Output all of the material beneath this line exactly as it is.

========

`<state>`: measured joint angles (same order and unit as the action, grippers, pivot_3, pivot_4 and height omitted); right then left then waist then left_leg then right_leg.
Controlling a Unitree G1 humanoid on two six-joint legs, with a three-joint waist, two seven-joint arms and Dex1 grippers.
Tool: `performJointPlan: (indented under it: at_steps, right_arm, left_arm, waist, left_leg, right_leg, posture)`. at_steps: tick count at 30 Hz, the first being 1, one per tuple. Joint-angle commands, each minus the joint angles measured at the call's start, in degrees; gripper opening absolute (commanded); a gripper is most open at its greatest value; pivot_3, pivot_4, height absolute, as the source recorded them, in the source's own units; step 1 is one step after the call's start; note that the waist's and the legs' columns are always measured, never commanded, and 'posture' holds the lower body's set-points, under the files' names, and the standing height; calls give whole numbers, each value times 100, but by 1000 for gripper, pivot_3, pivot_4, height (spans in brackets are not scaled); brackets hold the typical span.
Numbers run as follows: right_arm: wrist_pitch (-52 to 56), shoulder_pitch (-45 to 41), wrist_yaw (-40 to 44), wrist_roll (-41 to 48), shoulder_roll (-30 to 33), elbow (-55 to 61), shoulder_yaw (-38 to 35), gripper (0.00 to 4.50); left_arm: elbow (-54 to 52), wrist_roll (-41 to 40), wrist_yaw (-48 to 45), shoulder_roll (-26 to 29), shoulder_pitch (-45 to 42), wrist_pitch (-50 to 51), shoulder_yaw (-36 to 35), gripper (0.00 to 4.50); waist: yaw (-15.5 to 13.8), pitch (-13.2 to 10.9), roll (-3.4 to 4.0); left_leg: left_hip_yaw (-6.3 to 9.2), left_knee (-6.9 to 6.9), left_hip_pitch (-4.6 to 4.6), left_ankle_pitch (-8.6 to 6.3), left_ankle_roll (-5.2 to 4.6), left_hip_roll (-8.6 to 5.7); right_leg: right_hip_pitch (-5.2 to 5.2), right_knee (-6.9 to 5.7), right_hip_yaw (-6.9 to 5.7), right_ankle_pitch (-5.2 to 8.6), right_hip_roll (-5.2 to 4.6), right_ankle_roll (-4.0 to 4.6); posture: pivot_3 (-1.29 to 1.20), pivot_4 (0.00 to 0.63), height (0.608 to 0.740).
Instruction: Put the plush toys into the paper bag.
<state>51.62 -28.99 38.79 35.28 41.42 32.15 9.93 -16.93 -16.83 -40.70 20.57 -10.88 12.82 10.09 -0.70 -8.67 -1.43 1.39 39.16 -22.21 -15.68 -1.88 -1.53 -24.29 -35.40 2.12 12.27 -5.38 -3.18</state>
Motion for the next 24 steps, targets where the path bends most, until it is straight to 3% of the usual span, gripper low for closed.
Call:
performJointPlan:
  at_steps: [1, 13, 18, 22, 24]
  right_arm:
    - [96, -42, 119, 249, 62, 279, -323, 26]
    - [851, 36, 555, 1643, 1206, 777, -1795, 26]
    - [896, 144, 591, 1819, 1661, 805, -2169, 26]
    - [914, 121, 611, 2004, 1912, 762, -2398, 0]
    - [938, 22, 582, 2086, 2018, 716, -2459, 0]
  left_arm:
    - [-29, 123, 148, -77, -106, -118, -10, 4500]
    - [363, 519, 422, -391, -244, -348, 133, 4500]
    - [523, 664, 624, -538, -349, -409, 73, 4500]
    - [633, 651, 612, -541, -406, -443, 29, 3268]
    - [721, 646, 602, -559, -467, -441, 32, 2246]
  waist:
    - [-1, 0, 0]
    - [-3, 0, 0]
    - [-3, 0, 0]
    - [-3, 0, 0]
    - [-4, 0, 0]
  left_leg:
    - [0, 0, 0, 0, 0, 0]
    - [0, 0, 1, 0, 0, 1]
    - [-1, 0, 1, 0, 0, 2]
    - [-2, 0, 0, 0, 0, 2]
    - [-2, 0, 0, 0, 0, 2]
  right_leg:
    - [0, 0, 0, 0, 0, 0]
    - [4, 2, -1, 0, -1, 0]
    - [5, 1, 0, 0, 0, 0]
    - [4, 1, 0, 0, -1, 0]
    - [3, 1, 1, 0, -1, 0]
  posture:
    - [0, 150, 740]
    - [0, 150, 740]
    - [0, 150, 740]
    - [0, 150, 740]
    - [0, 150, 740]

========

■ Response area
`<state>`: measured joint angles (same order and unit as the action, grippers, pivot_3, pivot_4 and height omitted); right then left then waist then left_leg then right_leg.
Controlling a Unitree G1 humanoid on two six-joint legs, with a three-joint waist, two seven-joint arms and Dex1 grippers.
Tool: `performJointPlan: (indented under it: at_steps, right_arm, left_arm, waist, left_leg, right_leg, posture)`. at_steps: tick count at 30 Hz, the first being 1, one per tuple. Joint-angle commands, each minus the joint angles measured at the call's start, in degrees; gripper opening absolute (commanded); a gripper is most open at its greatest value; pivot_3, pivot_4, height absolute, as the source recorded them, in the source's own units; step 1 is one step after the call's start; note that the waist's and the legs' columns are always measured, never commanded, and 'posture' holds the lower body's set-points, under the files' names, and the standing height; calls give whole numbers, each value times 100, but by 1000 for gripper, pivot_3, pivot_4, height (spans in brackets are not scaled); brackets hold the typical span.
Numbers run as follows: right_arm: wrist_pitch (-52 to 56), shoulder_pitch (-45 to 41), wrist_yaw (-40 to 44), wrist_roll (-41 to 48), shoulder_roll (-30 to 33), elbow (-55 to 61), shoulder_yaw (-38 to 35), gripper (0.00 to 4.50); left_arm: elbow (-54 to 52), wrist_roll (-41 to 40), wrist_yaw (-48 to 45), shoulder_roll (-26 to 29), shoulder_pitch (-45 to 42), wrist_pitch (-50 to 51), shoulder_yaw (-36 to 35), gripper (0.00 to 4.50); waist: yaw (-15.5 to 13.8), pitch (-13.2 to 10.9), roll (-3.4 to 4.0); left_leg: left_hip_yaw (-6.3 to 9.2), left_knee (-6.9 to 6.9), left_hip_pitch (-4.6 to 4.6), left_ankle_pitch (-8.6 to 6.3), left_ankle_roll (-5.2 to 4.6), left_hip_roll (-8.6 to 5.7); right_leg: right_hip_pitch (-5.2 to 5.2), right_knee (-6.9 to 5.7), right_hip_yaw (-6.9 to 5.7), right_ankle_pitch (-5.2 to 8.6), right_hip_roll (-5.2 to 4.6), right_ankle_roll (-4.0 to 4.6); posture: pivot_3 (-1.29 to 1.20), pivot_4 (0.00 to 0.63), height (0.608 to 0.740).
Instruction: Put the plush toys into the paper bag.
<state>51.62 -28.99 38.79 35.28 41.42 32.15 9.93 -16.93 -16.83 -40.70 20.57 -10.88 12.82 10.09 -0.70 -8.67 -1.43 1.39 39.16 -22.21 -15.68 -1.88 -1.53 -24.29 -35.40 2.12 12.27 -5.38 -3.18</state>
Motion for the next 24 steps, targets where the path bends most, until it is straight to 3% of the usual span, gripper low for closed.
Call:
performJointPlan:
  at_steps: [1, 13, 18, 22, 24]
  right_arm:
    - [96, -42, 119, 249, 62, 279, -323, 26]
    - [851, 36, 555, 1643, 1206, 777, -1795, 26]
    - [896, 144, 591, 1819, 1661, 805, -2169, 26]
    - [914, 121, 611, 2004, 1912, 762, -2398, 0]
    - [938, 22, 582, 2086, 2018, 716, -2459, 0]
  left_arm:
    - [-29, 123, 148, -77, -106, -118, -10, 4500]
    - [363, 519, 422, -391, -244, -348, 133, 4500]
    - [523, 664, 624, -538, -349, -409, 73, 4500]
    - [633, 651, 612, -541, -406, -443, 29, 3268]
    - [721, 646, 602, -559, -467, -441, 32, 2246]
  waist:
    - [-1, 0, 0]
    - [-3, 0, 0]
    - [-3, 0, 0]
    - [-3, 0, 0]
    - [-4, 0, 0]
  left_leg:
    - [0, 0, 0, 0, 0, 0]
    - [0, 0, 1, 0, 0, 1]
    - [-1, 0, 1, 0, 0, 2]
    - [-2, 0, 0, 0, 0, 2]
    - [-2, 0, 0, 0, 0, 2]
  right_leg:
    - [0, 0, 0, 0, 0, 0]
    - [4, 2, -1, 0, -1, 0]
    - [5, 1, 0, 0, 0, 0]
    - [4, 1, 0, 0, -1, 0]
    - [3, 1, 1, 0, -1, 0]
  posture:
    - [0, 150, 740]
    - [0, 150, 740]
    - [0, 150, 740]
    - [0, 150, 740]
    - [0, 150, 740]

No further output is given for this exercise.